The eighth specific finding included inadequate communication to the ambulance service. Communication to the ambulance service is the most vital aspect in terms of medical emergencies. As a healthcare professional, it is essential to implement useful communication skill for various aspects associated with a patient’s treatment (Australia, 2020). In the given case study, the infant required immediate medical attention due to bowel obstruction, and ambulance service was a crucial factor in determining the time required for transfer to a tertiary hospital. Inadequate communication to ambulance can be a fatal issue for patients dealing with a life-threatening situation. It is essential to effectively integrate the ambulance service so that along with documentation of patient care, there is more useful and efficient information. The nurses and the paediatrician failed to satisfy the professional conduct that is expected from a healthcare professional in terms of mitigating the emergency situation. The communication was significantly below the standards of training or experience, and it raised several questions regarding the ability of clinical reasoning.
CONCLUSION
The given case study reflects the importance of proper knowledge, skill and experience required for handling difficult medical emergencies. In the case study, a six-month-month-old baby was taken to a rural hospital’s emergency department where two nurses took care of the baby. The initial diagnosis of gastroenteritis gave the baby was suffering from a bowel obstruction and was required to transfer to a tertiary hospital for further treatment. However, significant mistakes occurred on behalf of the nurses and paediatrician that claimed the baby’s life. The nurses lacked proper communication skill and did not provide oral feeding based on paediatrician’s recommendations, which was a major breach of nursing care.

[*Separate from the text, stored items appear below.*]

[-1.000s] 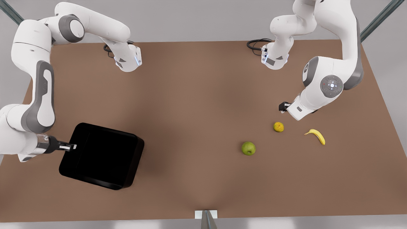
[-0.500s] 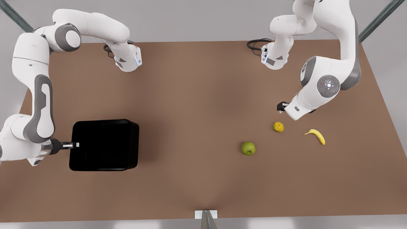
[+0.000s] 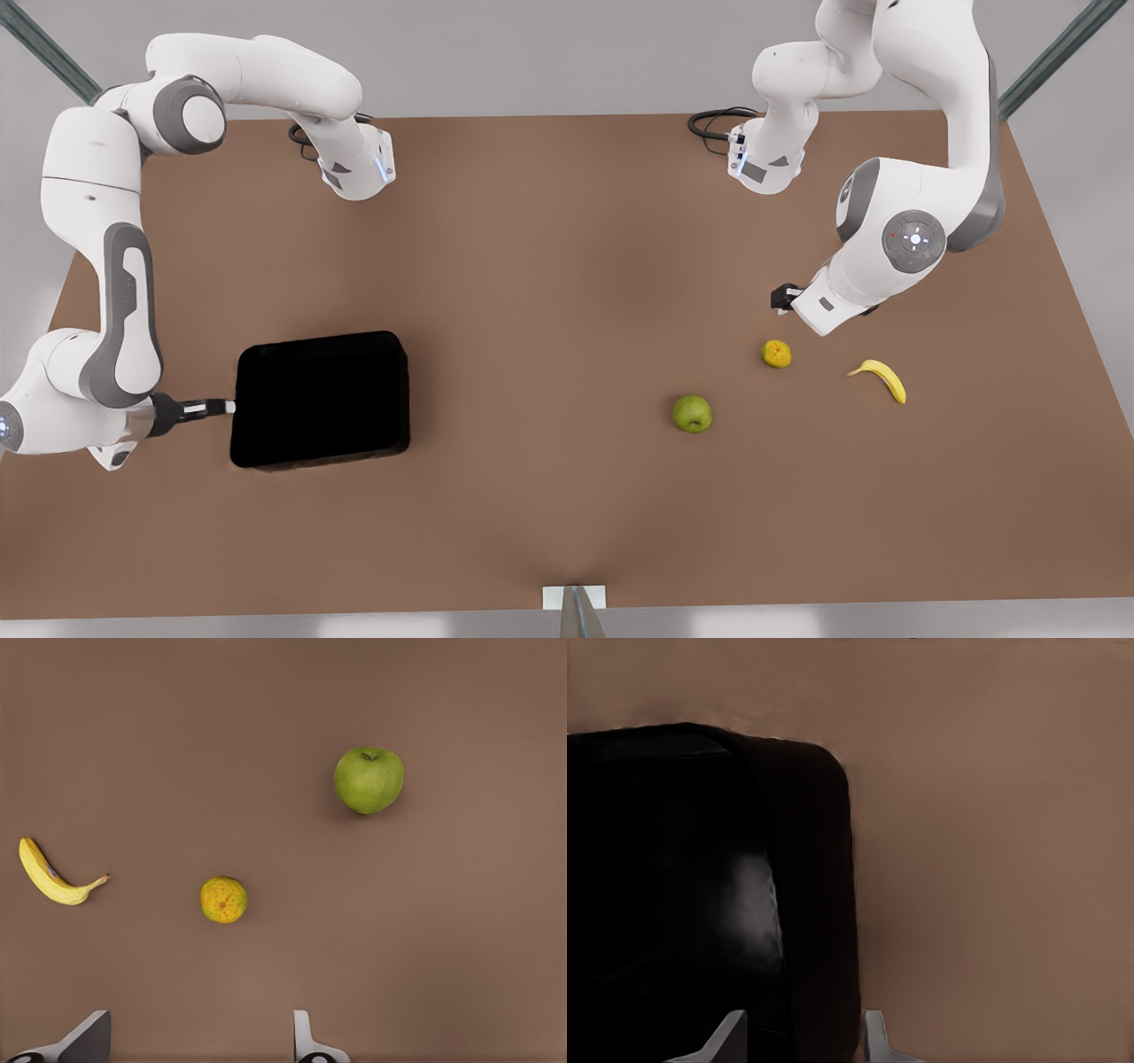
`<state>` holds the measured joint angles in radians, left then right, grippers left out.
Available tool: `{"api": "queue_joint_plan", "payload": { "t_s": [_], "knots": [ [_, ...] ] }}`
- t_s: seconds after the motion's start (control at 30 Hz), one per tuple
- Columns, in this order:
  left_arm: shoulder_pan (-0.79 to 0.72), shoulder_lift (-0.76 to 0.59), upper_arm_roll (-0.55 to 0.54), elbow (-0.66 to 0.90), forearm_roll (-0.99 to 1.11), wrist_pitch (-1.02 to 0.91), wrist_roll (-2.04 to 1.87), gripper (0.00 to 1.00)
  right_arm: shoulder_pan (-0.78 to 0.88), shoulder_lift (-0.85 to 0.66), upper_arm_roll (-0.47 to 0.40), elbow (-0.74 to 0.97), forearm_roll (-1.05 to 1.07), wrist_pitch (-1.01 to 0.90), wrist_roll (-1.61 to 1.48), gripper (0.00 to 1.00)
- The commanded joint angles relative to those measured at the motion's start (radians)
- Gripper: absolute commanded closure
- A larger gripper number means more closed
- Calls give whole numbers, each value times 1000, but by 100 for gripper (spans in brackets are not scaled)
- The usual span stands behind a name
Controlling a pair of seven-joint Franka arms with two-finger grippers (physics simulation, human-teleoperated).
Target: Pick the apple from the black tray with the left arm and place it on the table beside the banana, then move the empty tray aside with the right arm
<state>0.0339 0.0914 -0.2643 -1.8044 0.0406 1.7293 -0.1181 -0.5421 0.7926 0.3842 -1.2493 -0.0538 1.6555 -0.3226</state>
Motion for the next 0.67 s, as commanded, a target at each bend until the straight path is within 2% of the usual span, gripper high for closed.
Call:
{"api": "queue_joint_plan", "payload": {
  "t_s": [0.0,0.1,0.17,0.23,0.3,0.33,0.37,0.57,0.63],
  "knots": [
    [0,-1,-1,0,1,0,-3,0,4,-18,4,2,2,-5,-49,0],
    [0,1,-1,2,1,0,-3,0,5,-171,100,4,8,-143,144,0],
    [0,1,-1,2,1,0,-3,0,8,-311,195,19,0,-244,324,0],
    [0,8,-1,16,1,-2,-5,0,73,-388,214,16,0,-255,477,0],
    [0,8,-1,16,1,-2,-3,0,194,-377,207,64,-98,-224,589,0],
    [0,8,-1,16,1,-2,-3,0,569,-426,-213,64,-141,-197,528,0],
    [0,8,-1,16,1,-2,-3,0,697,-452,-435,53,21,-168,409,0],
    [0,8,-3,30,-1,-2,9,0,688,-455,-461,47,68,-168,402,0],
    [1,36,2,91,-10,-16,-8,0,688,-447,-461,48,65,-163,401,0]
  ]
}}
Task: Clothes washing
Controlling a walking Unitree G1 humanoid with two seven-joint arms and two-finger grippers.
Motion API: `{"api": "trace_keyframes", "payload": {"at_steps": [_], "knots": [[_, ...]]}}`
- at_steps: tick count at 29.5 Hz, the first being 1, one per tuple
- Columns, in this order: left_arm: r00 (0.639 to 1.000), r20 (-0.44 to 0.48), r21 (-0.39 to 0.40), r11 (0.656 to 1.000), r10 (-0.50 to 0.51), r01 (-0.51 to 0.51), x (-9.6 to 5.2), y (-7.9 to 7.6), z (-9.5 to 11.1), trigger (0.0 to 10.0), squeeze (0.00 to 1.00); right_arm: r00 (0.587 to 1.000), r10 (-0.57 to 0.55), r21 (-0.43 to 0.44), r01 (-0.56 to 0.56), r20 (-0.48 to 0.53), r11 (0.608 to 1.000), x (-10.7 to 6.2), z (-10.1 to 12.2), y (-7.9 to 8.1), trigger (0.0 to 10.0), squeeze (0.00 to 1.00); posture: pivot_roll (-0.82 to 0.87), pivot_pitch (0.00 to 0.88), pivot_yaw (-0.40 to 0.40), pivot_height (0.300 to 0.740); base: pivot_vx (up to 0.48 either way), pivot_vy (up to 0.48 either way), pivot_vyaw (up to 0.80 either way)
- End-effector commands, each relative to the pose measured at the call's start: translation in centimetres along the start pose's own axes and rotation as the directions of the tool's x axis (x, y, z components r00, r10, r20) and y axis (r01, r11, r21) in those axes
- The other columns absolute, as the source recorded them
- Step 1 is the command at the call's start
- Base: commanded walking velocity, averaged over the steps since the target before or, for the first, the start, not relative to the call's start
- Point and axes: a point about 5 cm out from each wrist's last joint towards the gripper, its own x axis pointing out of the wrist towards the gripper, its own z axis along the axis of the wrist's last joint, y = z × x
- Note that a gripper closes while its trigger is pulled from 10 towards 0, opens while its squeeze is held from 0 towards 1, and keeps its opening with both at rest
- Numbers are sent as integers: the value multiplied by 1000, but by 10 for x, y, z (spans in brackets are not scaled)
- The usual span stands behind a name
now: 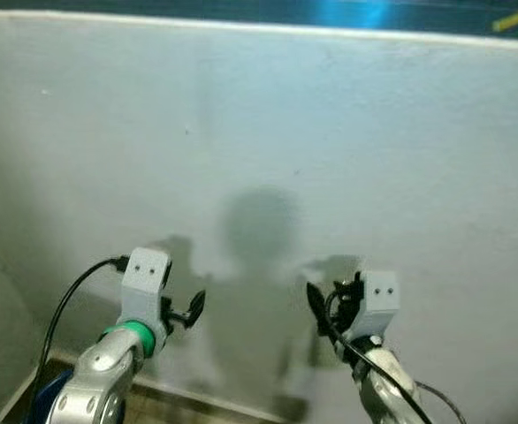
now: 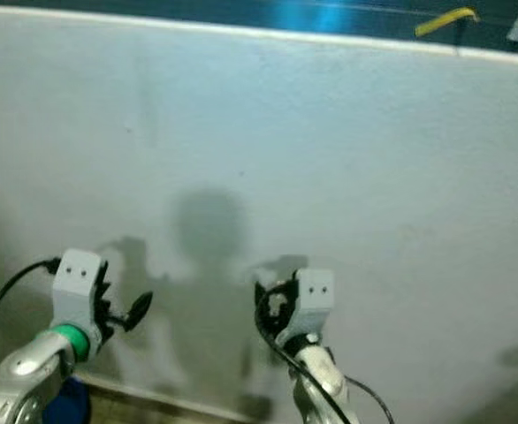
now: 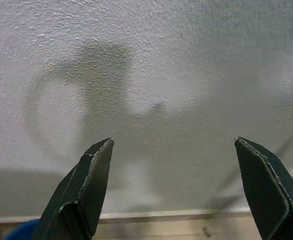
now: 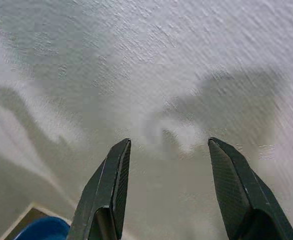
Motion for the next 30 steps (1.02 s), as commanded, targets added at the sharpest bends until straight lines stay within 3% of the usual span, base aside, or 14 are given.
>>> {"api": "trace_keyframes", "payload": {"at_steps": [1, 5, 11, 14, 15, 23, 30], "knots": [[999, -21, -6, 999, -39, 39, 0, -8, -7, 10000, 0, 999, -2, -7, 2, -35, 1000, -2, -9, 1, 10000, 0, 13, 0, 58, 740, 0, 0, -800], [999, -19, -37, 999, -34, 33, 0, -9, -7, 10000, 0, 999, 0, -10, 0, -33, 1000, -1, -10, 1, 10000, 0, 14, 0, 60, 740, 0, 0, -800], [999, -43, -65, 997, 26, -29, 6, -5, -26, 10000, 0, 998, -14, -50, 11, -66, 999, 3, -18, -3, 10000, 0, 0, 8, 46, 740, 0, 0, -800], [997, -65, -70, 996, 52, -57, 3, 0, -33, 10000, 0, 995, -45, -67, 39, -87, 997, 3, -21, -7, 10000, 0, 0, 9, 46, 740, 0, 0, -800], [994, -71, -77, 994, 78, -83, -1, 9, -37, 10000, 0, 992, -72, -80, 64, -102, 995, 0, -23, -11, 10000, 0, -3, 16, 34, 740, 0, 0, -800], [991, -91, -8, 995, 98, -99, -11, 18, -47, 10000, 0, 992, -61, -124, 47, -109, 991, -5, -26, -11, 10000, 0, -12, 17, 18, 740, 0, 0, -800], [992, -90, 18, 996, 87, -86, -10, 6, -54, 10000, 0, 992, -39, -130, 23, -122, 991, -2, -27, -10, 10000, 0, -20, 17, -8, 740, 0, 0, -800]]}}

The decision to transfer the baby to a tertiary hospital was taken late along with inadequate communication to ambulance service that proved to be fatal by claiming the baby’s life. Overall, healthcare professionals must strictly adhere to the principles and ethics of medical practice as a patient’s health is the most sensitive aspect of medical practice. The baby’s life could have been potentially saved if the nurses had communicated efficiently with the paediatrician, and the paediatrician could have had better clarification regarding the infant’s health condition. Thus, the analysis of the given study highlights all the potential mistakes that proved costly and claimed an infant’s life.